Task instructions
The answer must be an exact restatement of all the data.

Given data
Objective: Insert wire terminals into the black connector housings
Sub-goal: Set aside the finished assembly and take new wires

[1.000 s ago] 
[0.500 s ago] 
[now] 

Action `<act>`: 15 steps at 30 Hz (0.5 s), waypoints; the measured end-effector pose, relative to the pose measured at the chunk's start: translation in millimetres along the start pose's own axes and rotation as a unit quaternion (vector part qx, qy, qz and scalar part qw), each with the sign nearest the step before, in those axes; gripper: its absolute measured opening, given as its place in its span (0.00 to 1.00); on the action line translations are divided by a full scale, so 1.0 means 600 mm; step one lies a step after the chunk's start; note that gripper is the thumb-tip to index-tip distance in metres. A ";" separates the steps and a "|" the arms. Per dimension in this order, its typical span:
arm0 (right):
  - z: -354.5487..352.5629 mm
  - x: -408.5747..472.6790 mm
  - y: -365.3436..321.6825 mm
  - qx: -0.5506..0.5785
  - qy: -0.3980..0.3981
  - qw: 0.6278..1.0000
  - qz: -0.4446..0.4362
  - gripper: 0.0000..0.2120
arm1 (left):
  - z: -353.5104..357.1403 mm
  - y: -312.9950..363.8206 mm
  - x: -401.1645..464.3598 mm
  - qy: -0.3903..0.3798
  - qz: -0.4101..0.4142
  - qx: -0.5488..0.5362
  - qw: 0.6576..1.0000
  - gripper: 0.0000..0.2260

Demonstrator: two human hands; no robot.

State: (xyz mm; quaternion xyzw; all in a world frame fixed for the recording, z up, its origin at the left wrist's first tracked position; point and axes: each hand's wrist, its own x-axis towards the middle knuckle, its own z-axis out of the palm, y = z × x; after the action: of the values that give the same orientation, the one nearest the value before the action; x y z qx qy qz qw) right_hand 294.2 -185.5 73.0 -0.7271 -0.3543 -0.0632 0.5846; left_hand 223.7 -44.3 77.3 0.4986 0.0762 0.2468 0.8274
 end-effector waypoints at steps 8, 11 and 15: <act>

Output for this exercise
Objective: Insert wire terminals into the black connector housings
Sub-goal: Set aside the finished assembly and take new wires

[1.000 s ago] 
[0.500 s ago] 
[now] 

Action `<act>`: 15 steps at 30 Hz (0.5 s), waypoints; the measured end-effector pose, relative to the pose measured at the chunk's start: translation in millimetres along the start pose's own axes and rotation as a unit quaternion (vector part qx, qy, qz and scalar part qw), each with the sign nearest the step before, in those axes; gripper: its absolute measured opening, given as its place in its span (0.00 to 1.00); on the action line translations are divided by a full scale, so 1.0 means 600 mm; step one lies a step after the chunk's start; note that gripper is the thumb-tip to index-tip distance in metres. A ";" separates the steps and a "|" the arms. Per dimension in this order, its typical span:
arm0 (right):
  - z: -354.5487..352.5629 mm
  - x: -408.5747..472.6790 mm
  - y: -365.3436..321.6825 mm
  - qx: -0.5506..0.5785
  - qy: -0.3980..0.3981
  - qw: 0.6278..1.0000
  - qz: -0.4446..0.4362
  - gripper: 0.0000..0.2120
arm1 (left):
  - z: -353.5104..357.1403 mm
  - y: -312.9950..363.8206 mm
  - x: -401.1645..464.3598 mm
  - qy: -0.3903..0.3798
  - qz: -0.4101..0.4142
  - qx: -0.5488..0.5362
  - qw: 0.6576..1.0000
  - gripper: 0.0000..0.2260

Demonstrator: two human hands; no robot.

State: (xyz mm; quaternion xyzw; all in a world frame fixed for the recording, z up, its origin at the left wrist's first tracked position; point and axes: each hand's wrist, its own x-axis towards the middle knuckle, its own z-axis out of the palm, y = z × x; after the action: of the values that give the same orientation, the one nearest the value before the action; x y z qx qy qz qw) right_hand 294.2 -185.5 73.0 -0.7271 -0.3543 -0.0632 0.5846; left_hand 223.7 -44.3 77.3 0.4986 0.0762 0.2468 0.8274
 end-effector waypoints at steps 8, 11 and 15: <act>

The exercise calls for nothing further.